More information about the WRC can be found at: http://www.workersrights.org/

When did John Carroll University become an affiliate of the WRC?
In Fall 2006, students from the student organization JUSTICE initiated meetings with officials from JCU’s business office to discuss becoming an affiliate of the WRC.  The group also sent a direct appeal to JCU President, Fr. Robert Niehoff, S.J., who was quick to act calling for the university’s immediate affiliation with the WRC.

What is required of JCU as an affiliate of the WRC?
Affiliates are required to:

  • Adopt a manufacturing code of conduct and work toward the incorporation of this code into applicable contracts with licensees.
  • Ask licensees to provide the WRC with a list, updated regularly, of names and locations of all factories involved in the production of their logo goods.
  • Pay annual affiliations fees, which are either $1,500 or 1% of gross licensing revenues, whichever is greater.

How do schools obtain lists of factory information? Is it difficult for schools without licensing programs to find this information?
Affiliate schools require that their licensees or apparel vendors provide them with lists of factories where their logo goods are produced. These lists are updated and reported to the WRC on a quarterly basis. Universities that work through either the Collegiate Licensing Company (CLC) or Licensing Resource Group (LRG) generally authorize these organizations to report the relevant factory disclosure directly to the WRC, which simplifies the process for both the schools and the WRC. Schools that license independently provide the data directly, after collecting it from licensees. Licensees that do any significant amount of collegiate business and that have licenses or vendor relationships with more than a few schools are in most cases already collecting and supply this data because they are working with one or more schools that are already members of the WRC or the Fair Labor Association (FLA). Thus, for the great majority of licensees, and for many vendors, the decision of a college or university business partner to ask for disclosure does not generate a significant additional burden.
Some smaller colleges and universities that do not license their logos have found it burdensome to collect the necessary information from their individual vendors. The WRC has offered to work with smaller schools to provide assistance in collecting disclosure data. In practice, the resulting gaps in information do not affect the WRC's ability to help enforce the Codes of these smaller schools because of the significant, if not complete overlap between the companies that produce logo goods for small and large institutions. In other words, disclosure by a significant number of larger universities, combined with a good faith effort on the part of smaller schools to provide updated vendor information, generates a practically complete list of factories where university logo goods are manufactured for all schools.

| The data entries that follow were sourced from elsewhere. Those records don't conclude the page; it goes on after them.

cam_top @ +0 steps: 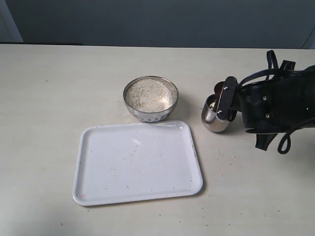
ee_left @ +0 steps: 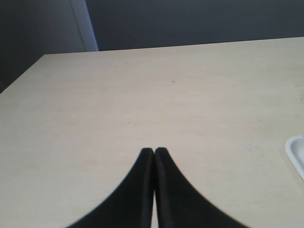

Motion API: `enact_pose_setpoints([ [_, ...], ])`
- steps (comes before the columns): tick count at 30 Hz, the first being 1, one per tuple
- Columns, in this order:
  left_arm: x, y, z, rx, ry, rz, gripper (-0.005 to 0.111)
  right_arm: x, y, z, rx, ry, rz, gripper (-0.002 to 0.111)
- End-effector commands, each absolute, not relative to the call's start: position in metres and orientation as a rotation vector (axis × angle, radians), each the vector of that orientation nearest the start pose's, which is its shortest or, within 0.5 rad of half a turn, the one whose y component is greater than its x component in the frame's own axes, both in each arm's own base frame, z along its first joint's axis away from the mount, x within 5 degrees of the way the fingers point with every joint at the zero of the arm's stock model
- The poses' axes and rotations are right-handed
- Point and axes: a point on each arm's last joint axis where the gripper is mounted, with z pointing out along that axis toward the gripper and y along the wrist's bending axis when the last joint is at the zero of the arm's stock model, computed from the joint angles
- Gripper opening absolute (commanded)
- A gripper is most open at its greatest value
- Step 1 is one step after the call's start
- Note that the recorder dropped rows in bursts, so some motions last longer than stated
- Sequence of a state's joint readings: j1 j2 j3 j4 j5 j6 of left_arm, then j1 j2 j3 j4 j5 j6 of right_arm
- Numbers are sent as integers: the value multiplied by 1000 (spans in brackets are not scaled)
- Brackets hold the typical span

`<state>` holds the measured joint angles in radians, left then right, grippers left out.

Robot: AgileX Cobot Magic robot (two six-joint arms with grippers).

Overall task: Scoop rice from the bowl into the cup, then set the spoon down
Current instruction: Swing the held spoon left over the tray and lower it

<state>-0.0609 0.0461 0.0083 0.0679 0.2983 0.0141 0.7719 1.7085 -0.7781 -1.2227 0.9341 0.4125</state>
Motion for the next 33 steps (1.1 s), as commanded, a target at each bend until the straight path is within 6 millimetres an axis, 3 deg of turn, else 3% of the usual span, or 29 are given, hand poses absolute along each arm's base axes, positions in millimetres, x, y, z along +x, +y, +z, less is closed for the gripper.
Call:
enact_pose_setpoints([
  [1, 58, -2, 184, 112, 1817, 28, 1, 246, 149, 174, -1500, 1988, -1179, -1],
  [11, 58, -2, 185, 112, 1815, 28, 1, 242, 147, 174, -1476, 2049, -1195, -1],
  [15, 58, -2, 185, 112, 1815, 28, 1, 231, 149, 181, -1550, 2128, -1094, -1],
  [19, 58, -2, 185, 112, 1815, 28, 1, 221, 159, 200, -1593, 2143, -926, -1],
  [26, 58, -2, 185, 112, 1815, 28, 1, 198, 199, 212, -1832, 2001, -585, -1],
  [33, 58, -2, 185, 112, 1815, 28, 1, 177, 245, 207, -2011, 1643, -344, -1],
])
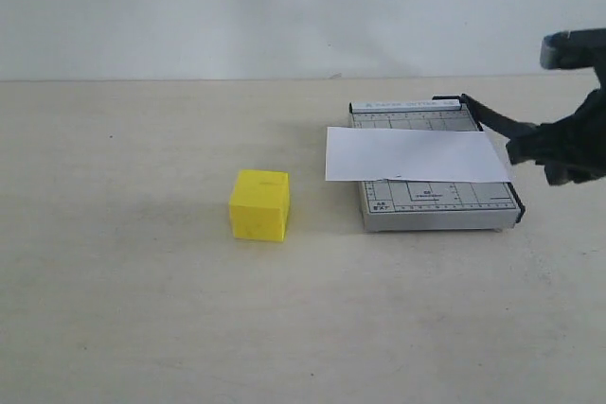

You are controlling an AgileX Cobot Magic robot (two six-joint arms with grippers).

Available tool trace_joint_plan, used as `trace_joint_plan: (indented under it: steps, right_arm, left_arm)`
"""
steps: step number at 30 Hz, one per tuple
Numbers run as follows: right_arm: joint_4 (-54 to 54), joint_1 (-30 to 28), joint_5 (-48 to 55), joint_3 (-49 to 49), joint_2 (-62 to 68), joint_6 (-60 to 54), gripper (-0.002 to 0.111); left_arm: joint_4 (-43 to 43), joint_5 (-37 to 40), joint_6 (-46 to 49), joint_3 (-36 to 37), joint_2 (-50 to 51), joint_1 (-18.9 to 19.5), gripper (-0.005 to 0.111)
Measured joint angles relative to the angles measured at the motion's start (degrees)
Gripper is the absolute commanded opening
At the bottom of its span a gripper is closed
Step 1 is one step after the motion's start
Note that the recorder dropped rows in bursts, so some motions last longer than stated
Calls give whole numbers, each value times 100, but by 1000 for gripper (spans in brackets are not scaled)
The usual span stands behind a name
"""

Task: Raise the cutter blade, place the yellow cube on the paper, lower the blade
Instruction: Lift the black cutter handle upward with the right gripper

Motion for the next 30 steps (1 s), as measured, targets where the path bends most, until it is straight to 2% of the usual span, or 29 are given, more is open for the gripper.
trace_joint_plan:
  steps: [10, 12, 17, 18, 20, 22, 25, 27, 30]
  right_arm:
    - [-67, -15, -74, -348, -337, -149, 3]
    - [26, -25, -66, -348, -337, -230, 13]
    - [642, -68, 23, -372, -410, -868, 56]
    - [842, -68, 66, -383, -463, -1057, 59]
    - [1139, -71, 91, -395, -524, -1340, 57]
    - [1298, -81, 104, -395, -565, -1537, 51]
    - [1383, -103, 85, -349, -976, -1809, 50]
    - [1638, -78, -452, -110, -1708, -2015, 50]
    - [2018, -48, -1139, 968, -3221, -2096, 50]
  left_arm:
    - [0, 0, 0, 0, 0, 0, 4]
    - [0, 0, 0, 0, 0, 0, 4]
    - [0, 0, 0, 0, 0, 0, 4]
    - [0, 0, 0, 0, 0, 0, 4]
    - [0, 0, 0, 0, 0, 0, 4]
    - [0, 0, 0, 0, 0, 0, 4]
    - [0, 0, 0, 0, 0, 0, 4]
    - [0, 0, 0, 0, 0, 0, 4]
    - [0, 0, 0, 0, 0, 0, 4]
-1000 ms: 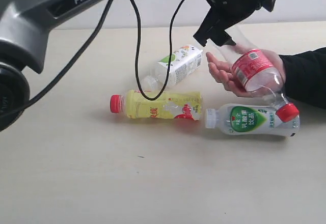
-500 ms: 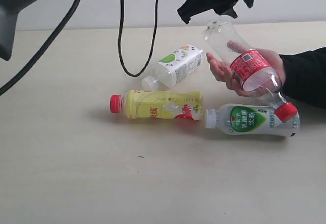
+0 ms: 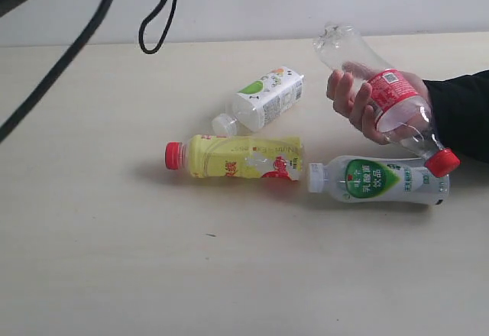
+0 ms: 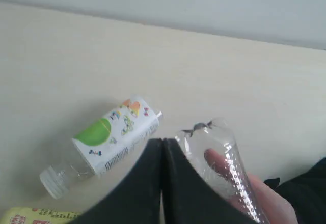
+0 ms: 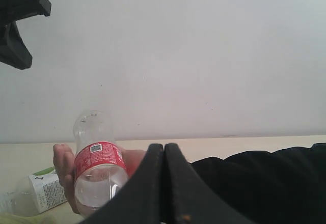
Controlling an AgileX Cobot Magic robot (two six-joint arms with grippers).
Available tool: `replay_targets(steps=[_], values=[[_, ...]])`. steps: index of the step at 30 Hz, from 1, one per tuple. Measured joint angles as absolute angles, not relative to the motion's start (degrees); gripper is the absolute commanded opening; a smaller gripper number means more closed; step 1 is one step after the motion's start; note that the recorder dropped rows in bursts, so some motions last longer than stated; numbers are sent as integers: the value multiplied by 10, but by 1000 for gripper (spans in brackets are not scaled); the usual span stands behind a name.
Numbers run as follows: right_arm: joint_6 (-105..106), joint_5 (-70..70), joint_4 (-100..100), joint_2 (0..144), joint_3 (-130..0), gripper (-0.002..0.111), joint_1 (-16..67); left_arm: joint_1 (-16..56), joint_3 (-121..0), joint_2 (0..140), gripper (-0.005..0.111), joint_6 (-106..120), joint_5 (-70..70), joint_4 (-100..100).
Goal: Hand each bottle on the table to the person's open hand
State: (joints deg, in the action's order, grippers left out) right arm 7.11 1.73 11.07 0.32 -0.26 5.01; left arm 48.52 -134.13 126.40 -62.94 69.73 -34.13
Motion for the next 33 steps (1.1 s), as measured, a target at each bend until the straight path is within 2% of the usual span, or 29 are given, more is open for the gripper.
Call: replay_targets(steps=[6, 15, 25, 33], values=[[71, 17, 111, 3, -3, 0, 50, 540, -1307, 1264, 0, -697, 697, -454], [71, 17, 111, 3, -3, 0, 50, 580, -1233, 1259, 0, -745, 697, -603], [71, 17, 111, 3, -3, 0, 50, 592, -998, 1159, 0, -923, 696, -708], [71, 17, 111, 3, -3, 0, 50, 592, -825, 1039, 0, -931, 696, -705]])
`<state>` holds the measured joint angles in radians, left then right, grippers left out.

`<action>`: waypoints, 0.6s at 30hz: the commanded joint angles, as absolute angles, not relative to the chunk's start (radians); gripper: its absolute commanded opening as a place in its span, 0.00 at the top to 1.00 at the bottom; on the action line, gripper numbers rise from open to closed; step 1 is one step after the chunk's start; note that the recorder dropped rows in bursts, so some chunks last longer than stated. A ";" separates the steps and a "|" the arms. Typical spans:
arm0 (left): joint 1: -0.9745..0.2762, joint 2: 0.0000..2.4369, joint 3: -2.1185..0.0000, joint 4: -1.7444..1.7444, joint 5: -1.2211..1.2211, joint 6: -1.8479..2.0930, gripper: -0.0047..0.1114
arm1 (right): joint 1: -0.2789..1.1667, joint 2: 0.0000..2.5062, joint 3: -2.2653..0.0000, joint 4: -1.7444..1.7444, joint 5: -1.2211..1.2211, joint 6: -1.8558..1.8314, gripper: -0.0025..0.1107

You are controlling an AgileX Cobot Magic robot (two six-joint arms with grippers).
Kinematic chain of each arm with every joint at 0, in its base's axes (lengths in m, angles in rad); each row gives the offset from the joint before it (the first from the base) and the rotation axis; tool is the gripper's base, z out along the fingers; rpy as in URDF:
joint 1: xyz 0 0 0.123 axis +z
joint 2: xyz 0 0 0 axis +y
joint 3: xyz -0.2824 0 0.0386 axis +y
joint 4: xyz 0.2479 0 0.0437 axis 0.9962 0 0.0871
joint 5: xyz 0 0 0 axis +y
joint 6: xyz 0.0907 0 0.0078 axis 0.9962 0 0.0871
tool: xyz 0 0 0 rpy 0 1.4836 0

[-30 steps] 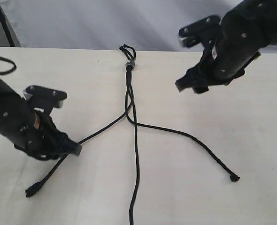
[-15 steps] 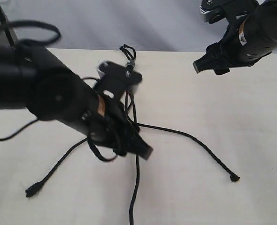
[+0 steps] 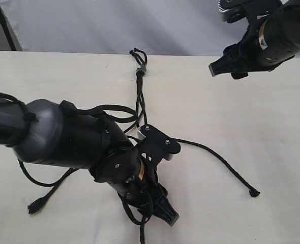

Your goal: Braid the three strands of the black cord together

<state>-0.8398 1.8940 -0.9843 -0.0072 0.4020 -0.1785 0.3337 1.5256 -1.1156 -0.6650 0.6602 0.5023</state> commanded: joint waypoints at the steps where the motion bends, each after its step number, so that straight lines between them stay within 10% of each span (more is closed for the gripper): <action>1: -0.847 1.933 -0.986 0.000 0.400 -0.187 0.55 | 0.328 1.516 -1.115 -0.663 0.652 0.511 0.46; 8: -0.847 1.881 -1.000 0.061 0.475 -0.180 0.96 | 0.328 1.516 -1.115 -0.655 0.629 0.511 0.46; 18: -0.437 1.794 -0.960 0.415 0.482 -0.137 0.96 | 0.328 1.516 -1.081 -0.653 0.550 0.509 0.46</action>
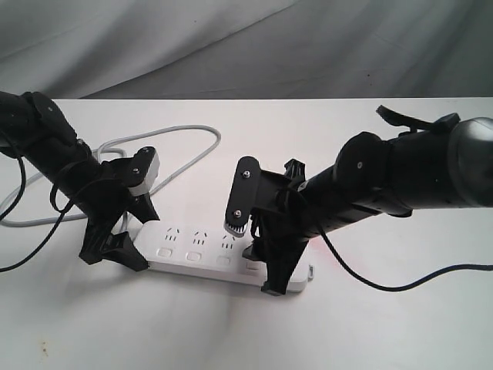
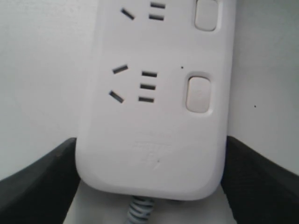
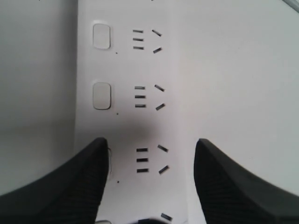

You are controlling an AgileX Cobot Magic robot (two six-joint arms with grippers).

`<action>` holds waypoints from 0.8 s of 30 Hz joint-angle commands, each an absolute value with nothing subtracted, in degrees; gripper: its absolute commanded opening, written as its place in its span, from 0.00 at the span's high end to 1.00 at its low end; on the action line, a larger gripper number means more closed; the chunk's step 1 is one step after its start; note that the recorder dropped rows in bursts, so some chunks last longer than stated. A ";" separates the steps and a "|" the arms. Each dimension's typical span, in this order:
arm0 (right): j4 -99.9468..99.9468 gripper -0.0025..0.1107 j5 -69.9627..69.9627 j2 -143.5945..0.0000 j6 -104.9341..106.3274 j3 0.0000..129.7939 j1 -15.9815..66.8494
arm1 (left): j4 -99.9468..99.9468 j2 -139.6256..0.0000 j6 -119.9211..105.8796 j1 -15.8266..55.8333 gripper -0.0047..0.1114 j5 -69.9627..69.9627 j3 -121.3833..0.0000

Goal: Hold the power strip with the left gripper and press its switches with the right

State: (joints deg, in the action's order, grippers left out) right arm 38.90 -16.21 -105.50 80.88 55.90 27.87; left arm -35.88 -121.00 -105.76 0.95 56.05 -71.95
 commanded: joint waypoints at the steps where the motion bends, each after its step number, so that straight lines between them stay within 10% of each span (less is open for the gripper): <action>1: 39.13 0.52 -15.88 -106.44 80.68 55.66 27.44 | -35.80 -120.92 -105.09 1.32 0.50 56.99 -72.12; 24: 38.98 0.52 -16.09 -109.46 81.18 55.66 27.31 | -35.80 -120.92 -105.09 1.32 0.50 56.99 -72.12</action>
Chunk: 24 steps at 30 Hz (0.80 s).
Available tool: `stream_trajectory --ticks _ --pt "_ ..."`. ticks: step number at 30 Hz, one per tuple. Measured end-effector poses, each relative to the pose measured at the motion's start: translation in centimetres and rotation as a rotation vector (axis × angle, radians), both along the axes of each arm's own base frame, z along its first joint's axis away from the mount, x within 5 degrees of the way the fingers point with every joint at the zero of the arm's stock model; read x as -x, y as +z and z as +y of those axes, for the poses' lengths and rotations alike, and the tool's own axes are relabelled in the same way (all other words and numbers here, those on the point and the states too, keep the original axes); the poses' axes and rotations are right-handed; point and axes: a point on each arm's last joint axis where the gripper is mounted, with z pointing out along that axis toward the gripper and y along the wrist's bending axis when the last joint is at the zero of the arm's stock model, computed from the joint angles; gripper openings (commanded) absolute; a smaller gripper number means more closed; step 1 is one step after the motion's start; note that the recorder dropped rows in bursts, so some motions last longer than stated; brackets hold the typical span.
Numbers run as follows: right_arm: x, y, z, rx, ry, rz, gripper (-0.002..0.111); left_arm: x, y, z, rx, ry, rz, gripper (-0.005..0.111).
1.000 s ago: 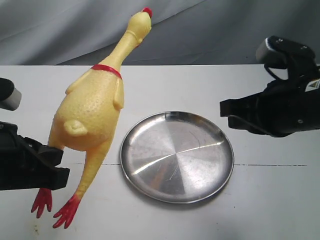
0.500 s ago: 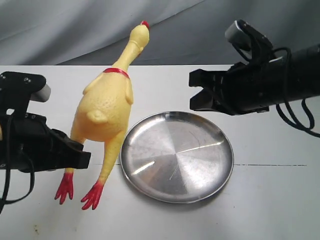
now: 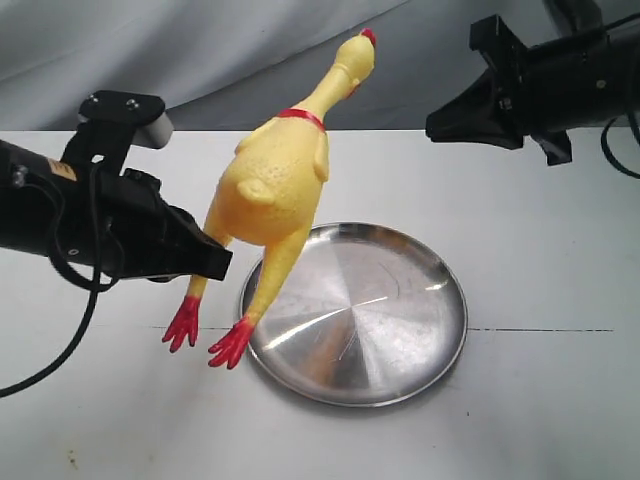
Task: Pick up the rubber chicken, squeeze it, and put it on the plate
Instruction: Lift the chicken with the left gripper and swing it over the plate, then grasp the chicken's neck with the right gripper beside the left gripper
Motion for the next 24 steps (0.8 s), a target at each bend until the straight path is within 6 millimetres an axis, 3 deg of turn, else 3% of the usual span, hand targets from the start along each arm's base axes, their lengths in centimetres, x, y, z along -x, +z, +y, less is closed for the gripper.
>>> stream_trajectory --ticks 9,14,21,24 --pt "-2.1 -3.5 0.6 -0.292 0.111 0.073 0.000 -3.0 0.5 -1.4 0.000 -0.067 -0.017 0.000" --pt "-2.4 -4.9 0.6 -0.272 0.122 0.089 0.000 -3.8 0.5 -1.7 -0.002 -0.073 -0.016 0.000" --pt "-2.6 -5.0 0.5 -0.246 0.114 0.072 0.000 -4.1 0.3 -1.7 -0.018 -0.079 -0.020 0.000" --pt "-2.6 -5.1 0.4 -0.242 0.114 0.072 0.010 -4.1 -0.1 -1.8 -0.022 -0.082 -0.003 0.000"
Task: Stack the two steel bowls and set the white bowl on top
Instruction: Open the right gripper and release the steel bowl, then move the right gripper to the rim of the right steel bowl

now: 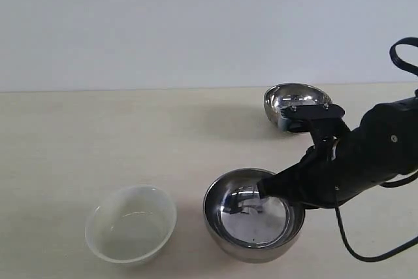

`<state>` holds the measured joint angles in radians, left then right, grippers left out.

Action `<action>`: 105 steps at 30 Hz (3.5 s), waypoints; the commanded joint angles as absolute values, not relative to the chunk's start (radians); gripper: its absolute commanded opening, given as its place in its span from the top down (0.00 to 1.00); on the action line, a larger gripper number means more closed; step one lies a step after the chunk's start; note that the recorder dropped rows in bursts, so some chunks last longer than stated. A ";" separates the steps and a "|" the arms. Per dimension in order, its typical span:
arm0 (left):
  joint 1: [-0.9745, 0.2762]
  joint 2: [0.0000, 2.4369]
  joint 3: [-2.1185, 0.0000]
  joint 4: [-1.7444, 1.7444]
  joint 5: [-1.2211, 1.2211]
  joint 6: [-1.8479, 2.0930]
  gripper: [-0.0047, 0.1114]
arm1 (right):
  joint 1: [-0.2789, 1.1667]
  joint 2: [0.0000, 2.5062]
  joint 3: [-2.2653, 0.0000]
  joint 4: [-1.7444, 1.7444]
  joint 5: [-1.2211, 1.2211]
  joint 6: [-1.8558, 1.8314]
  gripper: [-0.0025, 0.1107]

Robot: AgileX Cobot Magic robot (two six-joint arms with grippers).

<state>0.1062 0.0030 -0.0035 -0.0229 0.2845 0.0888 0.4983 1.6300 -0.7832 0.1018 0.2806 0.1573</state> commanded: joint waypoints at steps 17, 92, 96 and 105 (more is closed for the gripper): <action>0.107 0.000 0.000 -0.026 0.285 0.078 0.92 | 0.548 1.618 -0.769 0.101 0.186 0.163 0.98; 0.107 0.000 0.000 -0.026 0.285 0.078 0.92 | 0.548 1.611 -0.851 0.099 0.209 0.044 0.56; 0.107 0.000 0.000 -0.026 0.285 0.078 0.92 | 0.521 1.568 -0.933 0.098 0.251 0.069 0.56; 0.107 0.000 0.000 -0.026 0.285 0.078 0.92 | 0.337 1.573 -1.091 0.095 0.267 0.089 0.44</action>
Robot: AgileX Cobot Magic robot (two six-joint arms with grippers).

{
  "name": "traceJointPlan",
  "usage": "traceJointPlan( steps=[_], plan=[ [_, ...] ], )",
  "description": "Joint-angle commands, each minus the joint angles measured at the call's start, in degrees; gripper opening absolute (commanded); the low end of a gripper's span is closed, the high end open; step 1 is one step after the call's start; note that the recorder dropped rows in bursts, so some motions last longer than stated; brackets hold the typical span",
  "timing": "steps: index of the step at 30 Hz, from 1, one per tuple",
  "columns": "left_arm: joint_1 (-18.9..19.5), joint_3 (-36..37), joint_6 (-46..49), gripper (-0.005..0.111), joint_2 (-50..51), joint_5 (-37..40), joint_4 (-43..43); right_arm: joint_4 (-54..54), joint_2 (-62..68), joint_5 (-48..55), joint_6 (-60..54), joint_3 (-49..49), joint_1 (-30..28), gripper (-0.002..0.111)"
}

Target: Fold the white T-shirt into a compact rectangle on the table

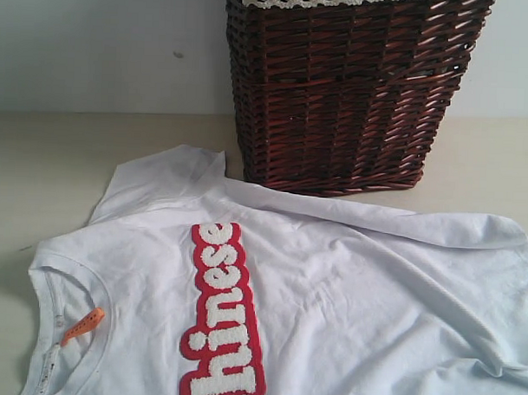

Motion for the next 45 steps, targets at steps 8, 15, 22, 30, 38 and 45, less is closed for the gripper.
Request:
traceJointPlan(
  steps=[8,15,22,30,38,45],
  plan=[
    [0.07,0.23,0.02,0.000,-0.34,-0.20,0.04,3.71,18.29,-2.37,2.61,-1.39,0.04,0.000],
    [0.07,0.23,0.02,0.000,-0.34,-0.20,0.04,3.00,33.70,-23.15,2.87,-2.30,0.04,0.000],
    [0.07,0.23,0.02,0.000,-0.34,-0.20,0.04,-2.39,49.09,-22.78,-5.78,-2.30,-0.42,0.000],
    [0.07,0.23,0.02,0.000,-0.34,-0.20,0.04,-6.48,58.97,-8.35,-15.37,-2.30,-0.41,0.000],
    [0.07,0.23,0.02,0.000,-0.34,-0.20,0.04,0.13,65.15,-6.91,-34.89,-2.30,-0.41,0.002],
    [0.07,0.23,0.02,0.000,-0.34,-0.20,0.04,0.35,72.08,2.12,-48.76,-2.30,-0.41,0.002]
  ],
)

How can JCU work with the WRC now that they are an affiliate?
There are four primary ways affiliate schools participate in the work of the WRC:

    • Taking an active role in working with licensees to correct code of conduct violations when they are identified.
    • Serving on the WRC Governing Board. The University Administrative Caucus – a body comprised of representatives of the administrations of every WRC affiliate school – appoints five representatives to the WRC Board.
    • Getting involved in the University Caucus. The Caucus enables university administrations to work collectively to ensure that their views are reflected in WRC policy.
    • Consulting informally with the WRC staff and board. The WRC very much welcomes ongoing dialogue with college and university affiliates. School officials are invited to contact the Executive Director and/or members of the board regularly to make suggestions, raise concerns, discuss issues, etc.